**Description of the task:**
How many lines of the data contain "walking"? Reply with the number alone.

**Recorded information:**
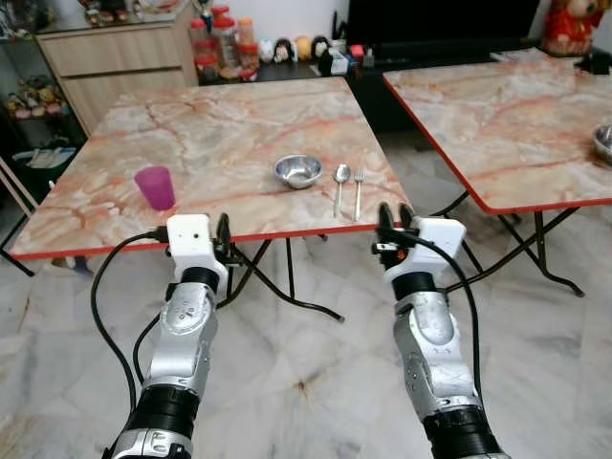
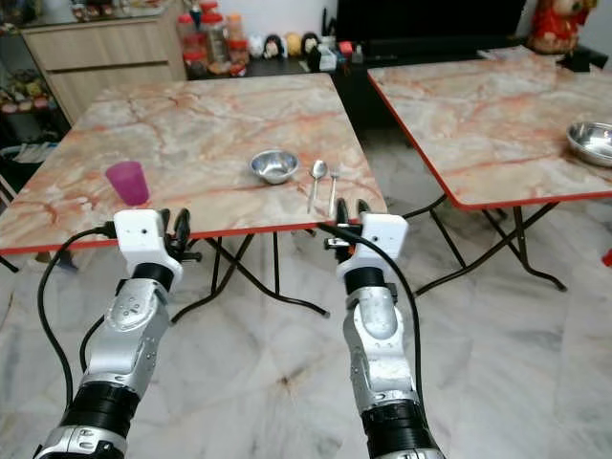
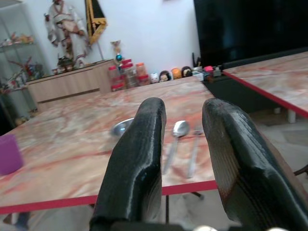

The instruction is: Setting the table

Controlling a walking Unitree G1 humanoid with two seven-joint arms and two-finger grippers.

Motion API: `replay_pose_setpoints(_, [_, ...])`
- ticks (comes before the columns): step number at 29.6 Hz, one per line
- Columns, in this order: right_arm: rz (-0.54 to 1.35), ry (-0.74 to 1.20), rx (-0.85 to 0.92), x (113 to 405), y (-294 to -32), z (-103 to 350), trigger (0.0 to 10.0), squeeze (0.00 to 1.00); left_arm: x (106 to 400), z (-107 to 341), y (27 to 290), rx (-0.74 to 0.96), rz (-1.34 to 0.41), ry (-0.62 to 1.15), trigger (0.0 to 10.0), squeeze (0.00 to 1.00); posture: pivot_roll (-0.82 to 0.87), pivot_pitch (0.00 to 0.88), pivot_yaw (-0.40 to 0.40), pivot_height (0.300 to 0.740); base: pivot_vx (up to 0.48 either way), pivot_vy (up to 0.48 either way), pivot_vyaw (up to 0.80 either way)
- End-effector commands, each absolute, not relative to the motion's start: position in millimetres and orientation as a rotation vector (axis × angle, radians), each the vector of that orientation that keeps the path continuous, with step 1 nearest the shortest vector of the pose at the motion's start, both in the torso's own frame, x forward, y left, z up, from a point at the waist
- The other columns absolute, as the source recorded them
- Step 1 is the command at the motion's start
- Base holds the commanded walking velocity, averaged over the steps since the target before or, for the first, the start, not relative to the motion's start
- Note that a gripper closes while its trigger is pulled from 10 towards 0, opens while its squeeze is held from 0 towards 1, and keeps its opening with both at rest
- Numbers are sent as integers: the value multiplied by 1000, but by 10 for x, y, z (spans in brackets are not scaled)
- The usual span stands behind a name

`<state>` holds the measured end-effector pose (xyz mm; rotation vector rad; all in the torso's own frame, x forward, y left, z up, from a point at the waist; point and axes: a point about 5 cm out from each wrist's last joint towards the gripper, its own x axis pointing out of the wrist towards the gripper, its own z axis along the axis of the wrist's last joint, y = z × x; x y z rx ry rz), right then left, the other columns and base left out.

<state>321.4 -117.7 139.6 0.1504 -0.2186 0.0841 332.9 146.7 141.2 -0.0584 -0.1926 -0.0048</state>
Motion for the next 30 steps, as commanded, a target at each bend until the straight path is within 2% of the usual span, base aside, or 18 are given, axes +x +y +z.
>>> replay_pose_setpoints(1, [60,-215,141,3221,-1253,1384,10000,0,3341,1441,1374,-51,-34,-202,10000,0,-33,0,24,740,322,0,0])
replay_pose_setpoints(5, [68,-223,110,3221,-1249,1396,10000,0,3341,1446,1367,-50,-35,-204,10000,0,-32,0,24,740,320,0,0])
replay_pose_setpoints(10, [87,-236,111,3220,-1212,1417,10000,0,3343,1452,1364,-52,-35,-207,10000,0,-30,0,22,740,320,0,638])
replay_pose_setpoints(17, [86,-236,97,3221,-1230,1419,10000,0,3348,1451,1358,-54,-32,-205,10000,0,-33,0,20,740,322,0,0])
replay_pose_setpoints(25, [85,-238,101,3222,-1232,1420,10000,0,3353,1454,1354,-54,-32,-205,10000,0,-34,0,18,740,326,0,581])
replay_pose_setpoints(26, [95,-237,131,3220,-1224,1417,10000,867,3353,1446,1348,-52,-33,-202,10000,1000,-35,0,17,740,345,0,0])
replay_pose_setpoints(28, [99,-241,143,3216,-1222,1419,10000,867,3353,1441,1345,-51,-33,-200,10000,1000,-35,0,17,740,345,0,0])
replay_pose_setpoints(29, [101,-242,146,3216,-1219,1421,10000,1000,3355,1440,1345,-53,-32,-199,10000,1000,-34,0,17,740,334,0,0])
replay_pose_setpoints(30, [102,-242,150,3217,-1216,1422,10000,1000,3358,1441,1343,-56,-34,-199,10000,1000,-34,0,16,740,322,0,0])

**Answer to the exercise:**
2